**Exercise aim:** Print the following entries without any change.

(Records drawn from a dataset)

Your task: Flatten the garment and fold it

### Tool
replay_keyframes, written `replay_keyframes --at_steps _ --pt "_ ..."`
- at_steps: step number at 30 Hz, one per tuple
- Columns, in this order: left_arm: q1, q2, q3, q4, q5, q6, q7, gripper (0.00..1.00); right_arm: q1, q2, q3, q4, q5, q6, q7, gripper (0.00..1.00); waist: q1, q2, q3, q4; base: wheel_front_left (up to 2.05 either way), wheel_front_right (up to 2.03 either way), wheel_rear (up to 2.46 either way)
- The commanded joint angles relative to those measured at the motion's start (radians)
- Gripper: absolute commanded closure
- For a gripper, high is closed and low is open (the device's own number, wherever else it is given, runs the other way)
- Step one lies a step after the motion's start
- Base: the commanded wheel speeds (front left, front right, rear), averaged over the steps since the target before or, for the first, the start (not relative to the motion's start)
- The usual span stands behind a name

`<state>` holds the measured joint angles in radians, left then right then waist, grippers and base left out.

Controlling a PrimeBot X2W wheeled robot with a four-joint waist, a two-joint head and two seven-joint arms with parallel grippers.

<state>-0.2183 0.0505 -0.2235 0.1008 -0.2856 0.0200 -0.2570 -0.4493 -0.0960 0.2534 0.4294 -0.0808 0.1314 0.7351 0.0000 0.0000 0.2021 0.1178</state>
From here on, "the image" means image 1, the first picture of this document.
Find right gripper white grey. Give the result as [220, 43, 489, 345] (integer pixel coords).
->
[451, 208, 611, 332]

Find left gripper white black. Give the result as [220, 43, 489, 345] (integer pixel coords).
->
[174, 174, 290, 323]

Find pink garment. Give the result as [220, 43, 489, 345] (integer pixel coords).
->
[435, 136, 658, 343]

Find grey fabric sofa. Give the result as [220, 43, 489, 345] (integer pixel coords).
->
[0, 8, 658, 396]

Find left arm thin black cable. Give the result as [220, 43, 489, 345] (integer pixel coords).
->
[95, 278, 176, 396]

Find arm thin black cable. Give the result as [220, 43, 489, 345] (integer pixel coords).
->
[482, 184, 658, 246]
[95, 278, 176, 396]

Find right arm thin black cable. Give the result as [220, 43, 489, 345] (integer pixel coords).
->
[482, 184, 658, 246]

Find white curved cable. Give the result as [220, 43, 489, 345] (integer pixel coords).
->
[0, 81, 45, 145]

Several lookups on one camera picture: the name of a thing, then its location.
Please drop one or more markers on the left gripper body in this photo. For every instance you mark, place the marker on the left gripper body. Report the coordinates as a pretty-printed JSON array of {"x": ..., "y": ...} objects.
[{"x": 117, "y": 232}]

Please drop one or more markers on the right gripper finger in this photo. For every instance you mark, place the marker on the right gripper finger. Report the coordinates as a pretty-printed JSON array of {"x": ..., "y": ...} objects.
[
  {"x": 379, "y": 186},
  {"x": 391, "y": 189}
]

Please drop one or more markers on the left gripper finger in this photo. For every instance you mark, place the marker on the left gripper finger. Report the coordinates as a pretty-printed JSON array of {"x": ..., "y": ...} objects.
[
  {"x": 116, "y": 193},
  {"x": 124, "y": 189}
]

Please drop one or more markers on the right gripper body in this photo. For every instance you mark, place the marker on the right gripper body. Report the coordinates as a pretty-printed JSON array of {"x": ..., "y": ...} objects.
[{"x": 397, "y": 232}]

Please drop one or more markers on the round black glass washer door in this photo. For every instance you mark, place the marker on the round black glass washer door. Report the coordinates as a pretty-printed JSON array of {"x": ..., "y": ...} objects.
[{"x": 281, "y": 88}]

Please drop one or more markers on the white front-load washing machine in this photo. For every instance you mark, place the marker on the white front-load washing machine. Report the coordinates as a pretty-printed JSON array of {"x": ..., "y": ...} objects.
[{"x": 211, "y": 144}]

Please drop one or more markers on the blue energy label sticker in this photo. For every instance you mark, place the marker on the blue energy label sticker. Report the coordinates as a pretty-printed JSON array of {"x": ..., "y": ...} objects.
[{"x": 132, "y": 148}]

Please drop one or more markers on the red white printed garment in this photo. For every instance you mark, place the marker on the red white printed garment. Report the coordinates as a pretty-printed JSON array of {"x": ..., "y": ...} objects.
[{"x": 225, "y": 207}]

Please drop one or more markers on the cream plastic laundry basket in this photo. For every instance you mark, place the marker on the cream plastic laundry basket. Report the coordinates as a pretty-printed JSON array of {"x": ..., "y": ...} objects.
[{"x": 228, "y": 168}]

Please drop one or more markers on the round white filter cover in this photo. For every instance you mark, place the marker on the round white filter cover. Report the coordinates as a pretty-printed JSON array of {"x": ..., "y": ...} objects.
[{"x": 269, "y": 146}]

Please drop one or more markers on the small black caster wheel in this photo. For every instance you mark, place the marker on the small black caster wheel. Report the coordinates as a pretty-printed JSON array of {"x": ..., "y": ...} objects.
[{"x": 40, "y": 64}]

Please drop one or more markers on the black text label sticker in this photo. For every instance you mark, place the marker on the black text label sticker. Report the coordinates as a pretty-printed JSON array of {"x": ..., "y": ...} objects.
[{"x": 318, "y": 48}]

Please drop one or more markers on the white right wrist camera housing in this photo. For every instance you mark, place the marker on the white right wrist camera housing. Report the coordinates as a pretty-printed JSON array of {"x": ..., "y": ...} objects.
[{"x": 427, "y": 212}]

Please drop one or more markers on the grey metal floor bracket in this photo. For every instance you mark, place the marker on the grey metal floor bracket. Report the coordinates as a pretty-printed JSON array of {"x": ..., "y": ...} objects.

**Exercise result:**
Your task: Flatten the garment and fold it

### Tool
replay_keyframes, written `replay_keyframes --at_steps _ --pt "_ ..."`
- at_steps: step number at 30 Hz, one per tuple
- Columns, in this order: left_arm: q1, q2, q3, q4, q5, q6, q7, gripper (0.00..1.00); right_arm: q1, q2, q3, q4, q5, q6, q7, gripper (0.00..1.00); waist: q1, q2, q3, q4; base: wheel_front_left (up to 2.05 either way), wheel_front_right (up to 2.03 either way), wheel_rear (up to 2.46 either way)
- The commanded joint angles relative to those measured at the motion's start (radians)
- Gripper: absolute commanded closure
- For a gripper, high is closed and low is open (the device's own number, wherever else it is given, runs the other way)
- Step one lies a step after the motion's start
- Base: the commanded wheel speeds (front left, front right, rear), averaged over the steps since the target before or, for the first, the start (not relative to the motion's start)
- The usual span stands behind a name

`<state>` holds the measured joint angles in radians, left then right then waist, grippers and base left out.

Controlling a PrimeBot X2W wheeled robot with a four-joint waist, a two-joint head and two seven-joint arms with parallel grippers.

<state>-0.2183 0.0505 -0.2235 0.1008 -0.2856 0.0200 -0.2570 -0.4493 -0.0960 0.2534 0.4294 -0.0808 0.1314 0.7351 0.0000 0.0000 0.2021 0.1178</state>
From here on, "the image" means image 1, the first picture of this document.
Find right gripper white grey. Give the result as [220, 43, 489, 345] (integer pixel coords).
->
[451, 208, 611, 332]

Find left gripper white black. Give the result as [220, 43, 489, 345] (integer pixel coords).
->
[174, 174, 290, 323]

Find pink garment. Give the result as [220, 43, 489, 345] (integer pixel coords).
->
[435, 136, 658, 343]

Find grey fabric sofa. Give the result as [220, 43, 489, 345] (integer pixel coords).
->
[0, 8, 658, 396]

Find left arm thin black cable. Give the result as [220, 43, 489, 345] (integer pixel coords).
->
[95, 278, 176, 396]

Find arm thin black cable. Give the result as [220, 43, 489, 345] (integer pixel coords).
->
[482, 184, 658, 246]
[95, 278, 176, 396]

Find right arm thin black cable. Give the result as [220, 43, 489, 345] (integer pixel coords).
->
[482, 184, 658, 246]

Find white curved cable. Give the result as [220, 43, 489, 345] (integer pixel coords).
->
[0, 81, 45, 145]

Several lookups on one camera picture: the name of a thing, then its location.
Please drop one or more markers on the left gripper body in this photo. For every instance you mark, place the marker on the left gripper body. Report the coordinates as a pretty-printed JSON array of {"x": ..., "y": ...} objects.
[{"x": 117, "y": 232}]

Please drop one or more markers on the right gripper finger in this photo. For every instance you mark, place the marker on the right gripper finger. Report the coordinates as a pretty-printed JSON array of {"x": ..., "y": ...} objects.
[
  {"x": 379, "y": 186},
  {"x": 391, "y": 189}
]

Please drop one or more markers on the left gripper finger in this photo. For every instance you mark, place the marker on the left gripper finger. Report the coordinates as a pretty-printed JSON array of {"x": ..., "y": ...} objects.
[
  {"x": 116, "y": 193},
  {"x": 124, "y": 189}
]

Please drop one or more markers on the right gripper body in this photo. For every instance you mark, place the marker on the right gripper body. Report the coordinates as a pretty-printed JSON array of {"x": ..., "y": ...} objects.
[{"x": 397, "y": 232}]

Please drop one or more markers on the round black glass washer door in this photo. For every instance you mark, place the marker on the round black glass washer door. Report the coordinates as a pretty-printed JSON array of {"x": ..., "y": ...} objects.
[{"x": 281, "y": 88}]

Please drop one or more markers on the white front-load washing machine in this photo. For every instance you mark, place the marker on the white front-load washing machine. Report the coordinates as a pretty-printed JSON array of {"x": ..., "y": ...} objects.
[{"x": 211, "y": 144}]

Please drop one or more markers on the blue energy label sticker in this photo. For every instance you mark, place the marker on the blue energy label sticker. Report the coordinates as a pretty-printed JSON array of {"x": ..., "y": ...} objects.
[{"x": 132, "y": 148}]

Please drop one or more markers on the red white printed garment in this photo. For every instance you mark, place the marker on the red white printed garment. Report the coordinates as a pretty-printed JSON array of {"x": ..., "y": ...} objects.
[{"x": 225, "y": 207}]

Please drop one or more markers on the cream plastic laundry basket in this photo. For every instance you mark, place the marker on the cream plastic laundry basket. Report the coordinates as a pretty-printed JSON array of {"x": ..., "y": ...} objects.
[{"x": 228, "y": 168}]

Please drop one or more markers on the round white filter cover in this photo. For every instance you mark, place the marker on the round white filter cover. Report the coordinates as a pretty-printed JSON array of {"x": ..., "y": ...} objects.
[{"x": 269, "y": 146}]

Please drop one or more markers on the small black caster wheel in this photo. For every instance you mark, place the marker on the small black caster wheel. Report the coordinates as a pretty-printed JSON array of {"x": ..., "y": ...} objects.
[{"x": 40, "y": 64}]

Please drop one or more markers on the black text label sticker in this photo. For every instance you mark, place the marker on the black text label sticker. Report the coordinates as a pretty-printed JSON array of {"x": ..., "y": ...} objects.
[{"x": 318, "y": 48}]

Please drop one or more markers on the white right wrist camera housing in this photo. For every instance you mark, place the marker on the white right wrist camera housing. Report the coordinates as a pretty-printed JSON array of {"x": ..., "y": ...} objects.
[{"x": 427, "y": 212}]

Please drop one or more markers on the grey metal floor bracket in this photo. For every instance you mark, place the marker on the grey metal floor bracket. Report the coordinates as a pretty-printed JSON array of {"x": ..., "y": ...} objects.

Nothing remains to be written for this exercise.